Despite the November 12th release date, a leaked internal memo suggests T-Mobile is already facing Nexus 6 supply issues due to "inventory constraints." Although anyone will be able to order it at the store and receive the phablet by mail, only select locations will get physical stock to sell directly.

Published onNovember 10, 2014

The Nexus 6 is a curious creation: Google already thinks you like it, Motorola designed it, and it’s super materialistic. Android aficionados have been talking about it since its aquatic origins first because of the size, and then because of the whale-like price tag. Despite these capricious factors, the phone is popular. Very popular. So popular is it, that T-Mobile already knows you probably won’t be getting one when it hits the stores.

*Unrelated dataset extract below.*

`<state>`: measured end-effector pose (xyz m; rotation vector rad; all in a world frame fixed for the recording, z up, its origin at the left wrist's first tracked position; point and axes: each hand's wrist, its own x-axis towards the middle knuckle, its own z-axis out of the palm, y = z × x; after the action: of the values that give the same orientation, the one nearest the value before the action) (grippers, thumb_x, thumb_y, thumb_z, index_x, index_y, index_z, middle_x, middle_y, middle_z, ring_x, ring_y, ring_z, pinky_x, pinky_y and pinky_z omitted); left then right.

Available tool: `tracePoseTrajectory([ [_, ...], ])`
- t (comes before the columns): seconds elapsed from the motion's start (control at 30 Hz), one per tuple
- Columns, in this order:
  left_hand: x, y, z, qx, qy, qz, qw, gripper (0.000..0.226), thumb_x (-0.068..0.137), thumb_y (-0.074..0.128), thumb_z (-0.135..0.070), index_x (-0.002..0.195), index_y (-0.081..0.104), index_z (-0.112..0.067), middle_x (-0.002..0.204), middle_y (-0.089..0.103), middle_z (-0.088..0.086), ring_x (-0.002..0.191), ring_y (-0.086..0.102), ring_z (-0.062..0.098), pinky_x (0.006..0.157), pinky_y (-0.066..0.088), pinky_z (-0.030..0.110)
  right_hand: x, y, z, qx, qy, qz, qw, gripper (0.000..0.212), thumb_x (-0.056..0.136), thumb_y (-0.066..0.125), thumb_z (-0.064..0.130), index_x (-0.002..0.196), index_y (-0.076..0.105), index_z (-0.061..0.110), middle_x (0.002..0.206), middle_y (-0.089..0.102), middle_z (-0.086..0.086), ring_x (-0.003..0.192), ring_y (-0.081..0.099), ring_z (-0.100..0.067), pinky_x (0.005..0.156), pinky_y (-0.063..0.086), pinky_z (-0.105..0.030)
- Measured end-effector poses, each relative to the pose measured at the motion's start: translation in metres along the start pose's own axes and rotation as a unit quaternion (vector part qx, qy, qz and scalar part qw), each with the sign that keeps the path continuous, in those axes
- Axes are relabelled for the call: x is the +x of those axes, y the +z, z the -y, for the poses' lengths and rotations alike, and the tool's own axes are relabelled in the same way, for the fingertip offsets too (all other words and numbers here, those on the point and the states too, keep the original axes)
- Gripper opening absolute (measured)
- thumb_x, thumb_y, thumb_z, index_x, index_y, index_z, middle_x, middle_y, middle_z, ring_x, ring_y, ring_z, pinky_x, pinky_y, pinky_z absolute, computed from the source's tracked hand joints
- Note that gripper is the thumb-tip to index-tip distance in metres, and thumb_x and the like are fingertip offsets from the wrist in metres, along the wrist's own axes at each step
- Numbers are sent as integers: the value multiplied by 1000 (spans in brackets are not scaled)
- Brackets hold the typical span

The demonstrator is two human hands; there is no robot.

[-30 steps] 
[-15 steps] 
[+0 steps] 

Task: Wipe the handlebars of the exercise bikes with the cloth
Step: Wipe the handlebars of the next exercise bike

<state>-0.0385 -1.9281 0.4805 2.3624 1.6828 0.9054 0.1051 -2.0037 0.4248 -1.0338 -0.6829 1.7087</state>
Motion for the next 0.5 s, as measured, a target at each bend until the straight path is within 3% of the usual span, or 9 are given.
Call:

Thanks to Nicolas Sincere (aka Nick The MotherFking Tech Guy), we have a screenshot from someone at T-Mobile indicating there are supply issues, and thus Nexus 6 units will only be provided to “select locations” for in-store sales. Apparently all locations will allow for “Ship-to Direct Fulfillment” wherein, according to Android Police, payment is made at the carrier’s store and the device is mailed directly. Take a look:


Supply issues for a new device are nothing new, however the drought facing the Nexus 6 is particularly puzzling: While it’s tempting to believe there are just so many customers placing orders that Motorola/Google can’t meet the demand fast enough, it’s equally plausible that the pair simply underestimated the demand period, and set production numbers way too low. Both the Nexus 4 and 5 sold out immediately, and continued to suffer from supply constraints even weeks and months after release, however both were priced much lower and therefore immensely more affordable to mainstream customers.

It can be reasoned that Google stands to gain very little from a short supplied smartphone, as the Holiday season is rapidly approaching and thus now is the time for big purchasing decisions. Still, Android VP of Engineering, Hiroshi Lockheimer, suggested that consumer sales of the Nexus devices are somewhat of an afterthought/bonus, and thus perhaps Google really doesn’t care about the sales so much as it does the success of the Android platform. Thinking of it that way, it really doesn’t matter to Google if someone drops $650 on the Nexus 6, or nearly $1000 on the Galaxy Note Edge. Android is Android, after all.